痛む肘をさすりつつ、巨大鍋を見たらフッカと、機械腕を生やした浮かぶ球が、必死の形相で死守してた。
「(おい、鍋はひとまず仕舞っとけ!)」
迅雷――手が空いたなら、あっちを手伝ってヤッてくれ。
「――了解しまシた――」
(ドガガァン――――グォゥルルルッギゥッ)!
(ドドガガァァァン、ジタバタタァァン――――グッギャゥオゥルルルゥゥゥゥゥッ)!
ひかりのたては、向こうが透けて見える。
大きいのと小さいのの、二匹。
小蜥蜴が、ひどく大暴れしてる。
「シガミー! ゲールが男の子になっちゃったよ!?」
今のゲールは、人と変わらない。
むしろヒトよりも非力に見える。
はしゃぐ子供に抱きつかれ、青い顔をしている。
「そうだなぁ、なんでまた姿を変えたり出来るんだ?」
「エリアボスに昇格すると色々なコトが出来るようになるのだが、その中でも〝人化〟は初歩的なものだ」
ポーションがきいたのか、ゲールの顔色が良くなった。
「初歩的……それはおかしいですわ」
「なにがだい、リカルルさま?」
ニゲルも咄嗟のときには、こうして普通に話せてる。
いつもこうなら、なんとかなるかも知れねぇのに。
「今まで人の姿の魔物が確認されたのは――魔王の一体だけですわよ?」
「グヌゥ? ワレの他にも姿を変える者が居るではないか」
そう言って少年は、かたわらの少女を指さした。
「このレイダは、まだ人の幼体でアリながら、猫のような姿に変化していたであろう?」
あー、コレを説明するのには少し時間が掛かった。
§
「せめてむこうの二匹を――ひとまとめには出来ねぇか?」
「ヤッテみよう」
子供を張りつかせたままの子供が、ひかりのたて越しに手をかざすと――
スポスポン――小気味良い音。
燃えさかる蜥蜴(大)(小)二匹が、より大きな燃えさかる蜥蜴一匹になった。
グゥゥウゥゥォルルルルルルゥ――――――!?
止まったのは、ほんの数秒――――ドガドガドガドガッズゴゴゴゴゴォォォォンッ!
入り口に向かって、体当たりをしてきた。
「おれたちを、狙ってやがる!」
アレを倒しちまうわけには……いかねぇよなぁ。
「ワレの半身を倒しても、かまわぬぞ。
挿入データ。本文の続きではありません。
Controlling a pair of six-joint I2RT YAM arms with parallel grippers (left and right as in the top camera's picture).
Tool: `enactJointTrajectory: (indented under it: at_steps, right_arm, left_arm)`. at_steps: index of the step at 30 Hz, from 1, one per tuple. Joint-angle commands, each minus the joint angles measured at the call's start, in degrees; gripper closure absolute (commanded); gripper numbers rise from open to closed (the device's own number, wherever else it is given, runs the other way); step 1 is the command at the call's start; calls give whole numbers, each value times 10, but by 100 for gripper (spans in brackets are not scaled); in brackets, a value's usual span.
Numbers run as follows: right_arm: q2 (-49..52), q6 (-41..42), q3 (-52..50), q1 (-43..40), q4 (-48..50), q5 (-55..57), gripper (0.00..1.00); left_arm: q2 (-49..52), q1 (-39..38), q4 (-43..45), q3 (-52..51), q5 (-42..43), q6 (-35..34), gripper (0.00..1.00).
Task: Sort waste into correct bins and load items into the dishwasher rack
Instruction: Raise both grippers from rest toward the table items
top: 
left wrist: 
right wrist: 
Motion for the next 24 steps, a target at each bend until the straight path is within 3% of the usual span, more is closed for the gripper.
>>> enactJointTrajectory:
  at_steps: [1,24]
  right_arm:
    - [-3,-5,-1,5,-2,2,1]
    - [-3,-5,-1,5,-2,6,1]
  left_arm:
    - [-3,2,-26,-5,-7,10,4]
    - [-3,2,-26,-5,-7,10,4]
魔力不足で、店主が言った〝ダンジョン経営〟は叶わぬコトになるが――」
「じゃぁー、ダメよっ! ミノタウ素材まわりで融通を利かせてもらう交換条件
としてぇー、〝魔法の修練所〟はないと壊る!」
巨大鍋をなんとかしまい込んだらしい御神体が、フッカの手に乗せられやってきた。
「「「「困る?」」」」
「んーん、「壊る!」よ。ルリーロちゃんがぁ「お約束ぉー破ったらぁー、火龍の寝床とこの辺一帯、まるごと壊る」って言ってた!」
壊る?
ふぉん♪
『>とても強い怨念を感じます』
リオレイニアのひかりのたてで、強固に防がれてるけど。
ずっとココに居るわけには、いかない。